* **Data excerpts**
'''
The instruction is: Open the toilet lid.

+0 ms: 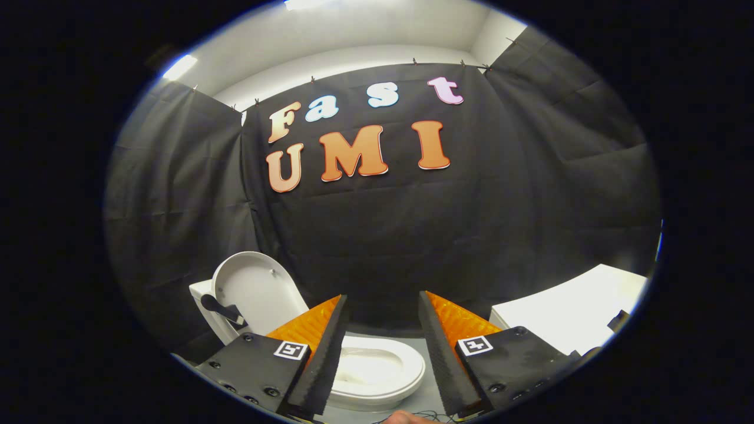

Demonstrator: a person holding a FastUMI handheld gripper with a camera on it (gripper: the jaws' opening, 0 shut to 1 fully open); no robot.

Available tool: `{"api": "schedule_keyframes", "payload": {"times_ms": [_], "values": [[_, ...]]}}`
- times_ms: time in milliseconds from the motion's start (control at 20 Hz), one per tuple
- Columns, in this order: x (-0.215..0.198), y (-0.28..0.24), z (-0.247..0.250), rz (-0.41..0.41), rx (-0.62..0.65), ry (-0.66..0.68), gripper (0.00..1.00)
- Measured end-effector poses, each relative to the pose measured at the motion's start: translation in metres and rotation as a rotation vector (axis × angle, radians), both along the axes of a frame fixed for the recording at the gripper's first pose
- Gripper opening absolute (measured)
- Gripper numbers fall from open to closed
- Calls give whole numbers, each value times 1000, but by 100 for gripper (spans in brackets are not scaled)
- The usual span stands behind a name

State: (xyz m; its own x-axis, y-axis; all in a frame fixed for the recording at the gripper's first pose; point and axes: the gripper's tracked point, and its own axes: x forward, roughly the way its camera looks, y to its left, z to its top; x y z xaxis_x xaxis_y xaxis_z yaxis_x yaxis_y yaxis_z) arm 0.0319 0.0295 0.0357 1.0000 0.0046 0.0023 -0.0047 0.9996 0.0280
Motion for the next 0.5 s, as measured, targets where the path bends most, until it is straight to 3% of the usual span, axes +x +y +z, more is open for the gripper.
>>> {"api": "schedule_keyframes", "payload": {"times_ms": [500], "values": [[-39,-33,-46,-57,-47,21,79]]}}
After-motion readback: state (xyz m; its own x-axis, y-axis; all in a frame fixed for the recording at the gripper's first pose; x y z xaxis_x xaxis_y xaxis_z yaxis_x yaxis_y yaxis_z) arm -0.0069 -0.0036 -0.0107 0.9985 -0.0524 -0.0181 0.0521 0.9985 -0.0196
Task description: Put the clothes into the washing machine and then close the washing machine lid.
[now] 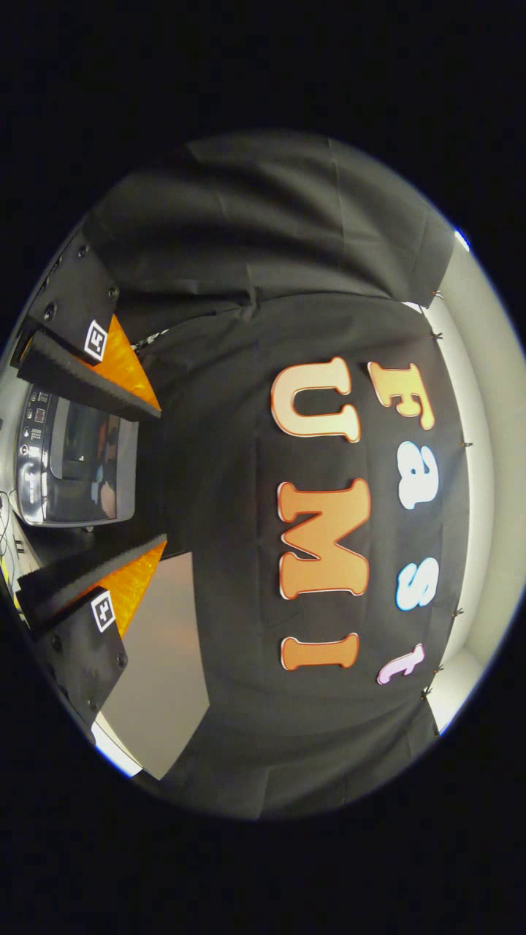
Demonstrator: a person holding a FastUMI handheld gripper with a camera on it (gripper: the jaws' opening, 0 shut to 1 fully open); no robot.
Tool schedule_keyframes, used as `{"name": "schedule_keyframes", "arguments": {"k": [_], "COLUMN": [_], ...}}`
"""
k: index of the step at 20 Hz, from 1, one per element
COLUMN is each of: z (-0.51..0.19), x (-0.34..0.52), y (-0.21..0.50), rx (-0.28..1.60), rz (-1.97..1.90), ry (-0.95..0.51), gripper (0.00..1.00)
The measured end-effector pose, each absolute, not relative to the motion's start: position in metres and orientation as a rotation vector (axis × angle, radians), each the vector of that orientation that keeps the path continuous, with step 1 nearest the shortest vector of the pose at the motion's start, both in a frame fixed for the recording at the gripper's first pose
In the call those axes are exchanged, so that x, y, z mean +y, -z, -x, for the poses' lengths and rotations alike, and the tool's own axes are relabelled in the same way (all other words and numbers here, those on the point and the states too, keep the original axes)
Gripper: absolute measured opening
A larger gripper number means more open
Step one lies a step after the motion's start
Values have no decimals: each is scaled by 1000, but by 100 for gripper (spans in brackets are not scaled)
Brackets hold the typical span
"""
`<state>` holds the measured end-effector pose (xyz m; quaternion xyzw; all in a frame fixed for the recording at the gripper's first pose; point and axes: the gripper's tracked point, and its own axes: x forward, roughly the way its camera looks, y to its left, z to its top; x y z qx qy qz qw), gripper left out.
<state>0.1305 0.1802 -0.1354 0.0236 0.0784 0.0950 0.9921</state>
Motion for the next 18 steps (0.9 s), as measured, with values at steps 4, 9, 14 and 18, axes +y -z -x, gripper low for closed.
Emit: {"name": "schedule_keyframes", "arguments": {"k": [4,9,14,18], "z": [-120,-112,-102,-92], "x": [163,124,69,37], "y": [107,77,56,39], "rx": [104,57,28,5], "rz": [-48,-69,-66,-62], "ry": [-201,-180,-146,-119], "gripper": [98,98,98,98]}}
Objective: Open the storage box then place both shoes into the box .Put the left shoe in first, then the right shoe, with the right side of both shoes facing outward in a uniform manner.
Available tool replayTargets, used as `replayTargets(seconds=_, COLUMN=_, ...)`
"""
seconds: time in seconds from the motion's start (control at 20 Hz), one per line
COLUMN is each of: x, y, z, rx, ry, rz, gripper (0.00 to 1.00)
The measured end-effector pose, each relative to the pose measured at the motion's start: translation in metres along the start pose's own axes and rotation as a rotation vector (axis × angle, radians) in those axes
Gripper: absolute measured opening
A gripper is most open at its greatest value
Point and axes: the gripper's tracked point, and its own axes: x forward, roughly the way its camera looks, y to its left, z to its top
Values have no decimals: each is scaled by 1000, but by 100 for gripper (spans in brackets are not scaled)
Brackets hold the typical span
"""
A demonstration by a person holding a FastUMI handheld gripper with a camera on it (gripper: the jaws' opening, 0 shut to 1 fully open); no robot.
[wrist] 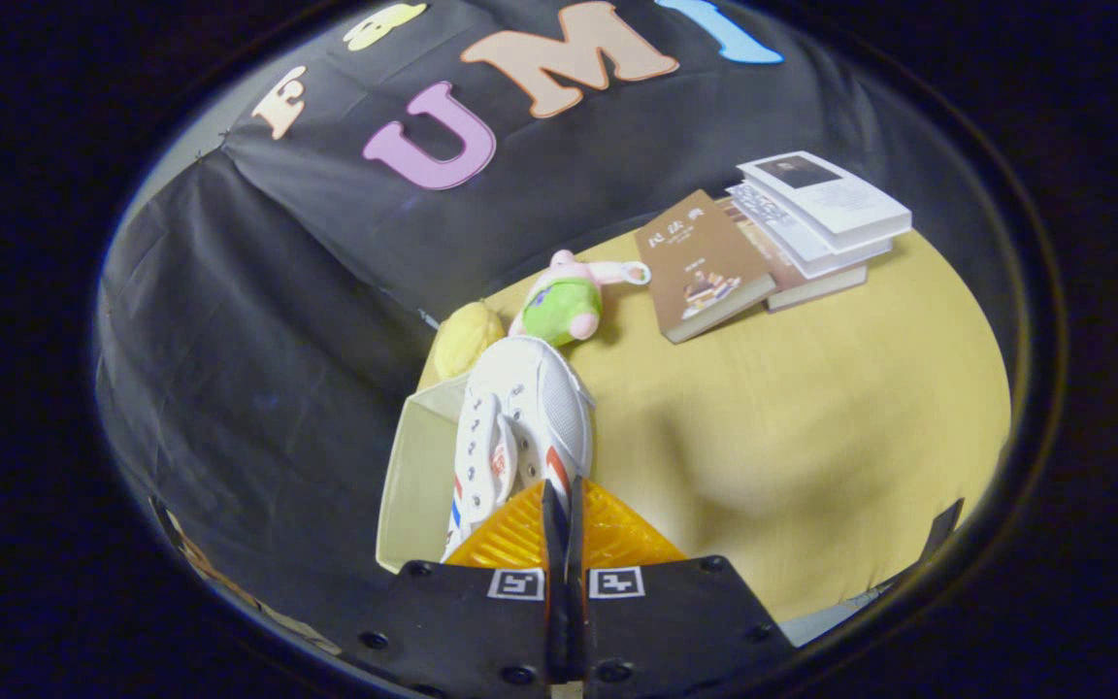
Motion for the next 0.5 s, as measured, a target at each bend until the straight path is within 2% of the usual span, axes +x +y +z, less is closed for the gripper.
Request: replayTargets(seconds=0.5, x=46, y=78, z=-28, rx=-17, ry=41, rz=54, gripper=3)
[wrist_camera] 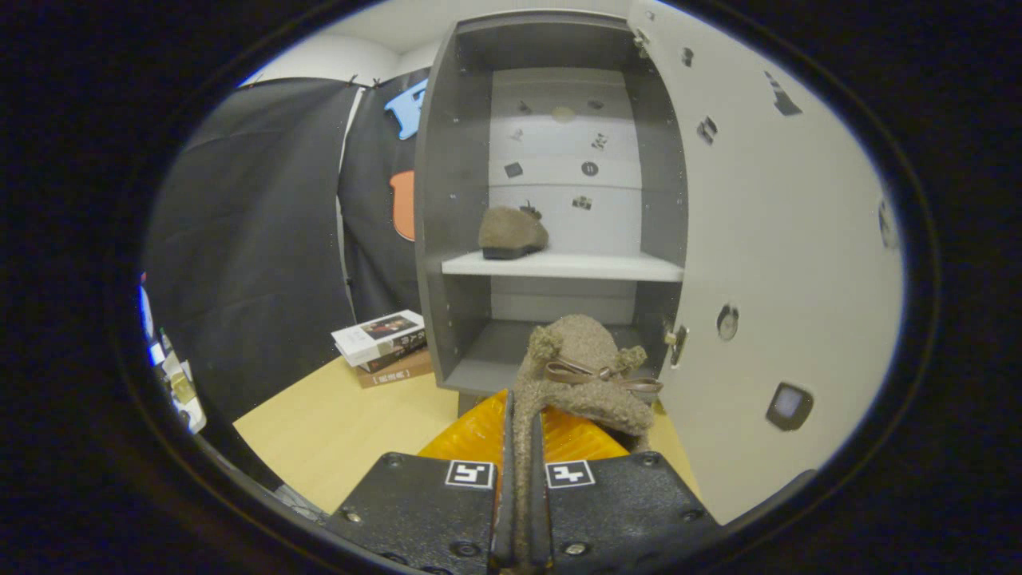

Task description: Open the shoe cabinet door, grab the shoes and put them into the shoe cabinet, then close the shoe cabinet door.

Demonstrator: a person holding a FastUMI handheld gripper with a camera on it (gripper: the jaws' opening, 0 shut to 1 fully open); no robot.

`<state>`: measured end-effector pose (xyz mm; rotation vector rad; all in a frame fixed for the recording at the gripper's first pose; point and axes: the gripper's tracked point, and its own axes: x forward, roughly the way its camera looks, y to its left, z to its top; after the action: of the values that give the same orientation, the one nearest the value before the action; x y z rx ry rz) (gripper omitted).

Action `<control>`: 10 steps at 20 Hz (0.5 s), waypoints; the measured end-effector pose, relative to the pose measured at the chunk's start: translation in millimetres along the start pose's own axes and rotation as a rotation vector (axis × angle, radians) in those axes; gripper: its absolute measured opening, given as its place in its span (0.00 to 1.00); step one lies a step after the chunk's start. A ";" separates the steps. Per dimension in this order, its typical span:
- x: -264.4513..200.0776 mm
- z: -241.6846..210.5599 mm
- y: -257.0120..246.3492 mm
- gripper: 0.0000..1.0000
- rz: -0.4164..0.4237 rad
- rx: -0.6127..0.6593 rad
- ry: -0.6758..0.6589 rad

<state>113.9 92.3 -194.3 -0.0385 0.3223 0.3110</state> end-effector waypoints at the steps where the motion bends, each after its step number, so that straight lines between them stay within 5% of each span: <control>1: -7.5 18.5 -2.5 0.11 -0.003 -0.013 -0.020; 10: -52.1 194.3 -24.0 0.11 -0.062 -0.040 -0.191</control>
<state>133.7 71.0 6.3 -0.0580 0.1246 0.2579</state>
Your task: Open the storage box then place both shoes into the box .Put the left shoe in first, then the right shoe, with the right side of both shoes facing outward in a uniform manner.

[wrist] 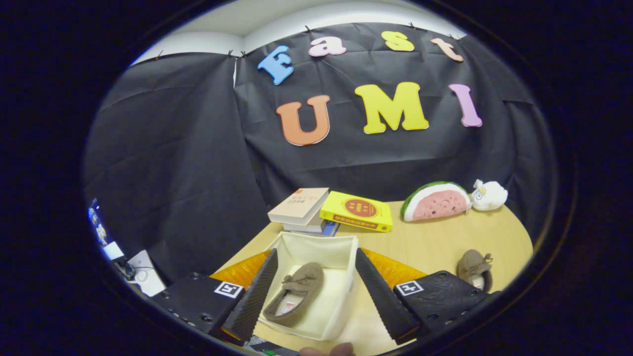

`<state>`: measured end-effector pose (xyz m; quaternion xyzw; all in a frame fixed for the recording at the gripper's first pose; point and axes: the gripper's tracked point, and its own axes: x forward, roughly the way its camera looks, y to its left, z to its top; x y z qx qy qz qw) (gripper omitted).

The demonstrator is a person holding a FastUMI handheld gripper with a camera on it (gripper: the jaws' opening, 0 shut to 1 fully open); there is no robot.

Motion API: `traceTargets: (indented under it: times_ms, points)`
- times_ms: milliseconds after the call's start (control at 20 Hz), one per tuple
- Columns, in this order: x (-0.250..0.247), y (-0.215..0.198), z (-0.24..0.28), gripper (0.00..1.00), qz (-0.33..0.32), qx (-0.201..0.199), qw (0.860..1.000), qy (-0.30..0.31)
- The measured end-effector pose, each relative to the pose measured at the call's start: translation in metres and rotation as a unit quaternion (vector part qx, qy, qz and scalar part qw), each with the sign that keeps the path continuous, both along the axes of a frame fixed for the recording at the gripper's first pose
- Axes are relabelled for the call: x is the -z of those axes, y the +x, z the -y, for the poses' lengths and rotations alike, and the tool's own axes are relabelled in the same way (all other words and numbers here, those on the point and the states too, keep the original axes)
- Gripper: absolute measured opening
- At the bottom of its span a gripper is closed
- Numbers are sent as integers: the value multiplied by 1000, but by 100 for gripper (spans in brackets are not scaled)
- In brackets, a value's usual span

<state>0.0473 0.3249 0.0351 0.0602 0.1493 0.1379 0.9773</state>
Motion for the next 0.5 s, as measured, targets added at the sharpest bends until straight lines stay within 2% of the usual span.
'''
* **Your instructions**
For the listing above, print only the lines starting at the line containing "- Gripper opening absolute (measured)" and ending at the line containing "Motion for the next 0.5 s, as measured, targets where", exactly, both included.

* **Written solution**
- Gripper opening absolute (measured)
- Gripper numbers fall from open to closed
- Calls give whole numbers, each value times 1000, but by 100 for gripper (spans in brackets are not scaled)
- The usual span stands behind a name

State: (xyz m; its own x-axis, y-axis; all in a frame fixed for the recording at the gripper's first pose; point and axes: the gripper's tracked point, and its own axes: x forward, roughly the way its camera looks, y to its left, z to its top; x y z xaxis_x xaxis_y xaxis_z yaxis_x yaxis_y yaxis_z) arm 0.0319 0.0295 0.0357 1.0000 0.0046 0.0023 -0.0047 0.9996 0.0280
Motion for the next 0.5 s, as measured, targets where the path bends most, until it is straight to 3% of the usual span, axes +x +y +z, more is open for the gripper.

For this exercise, nothing more remains to be given.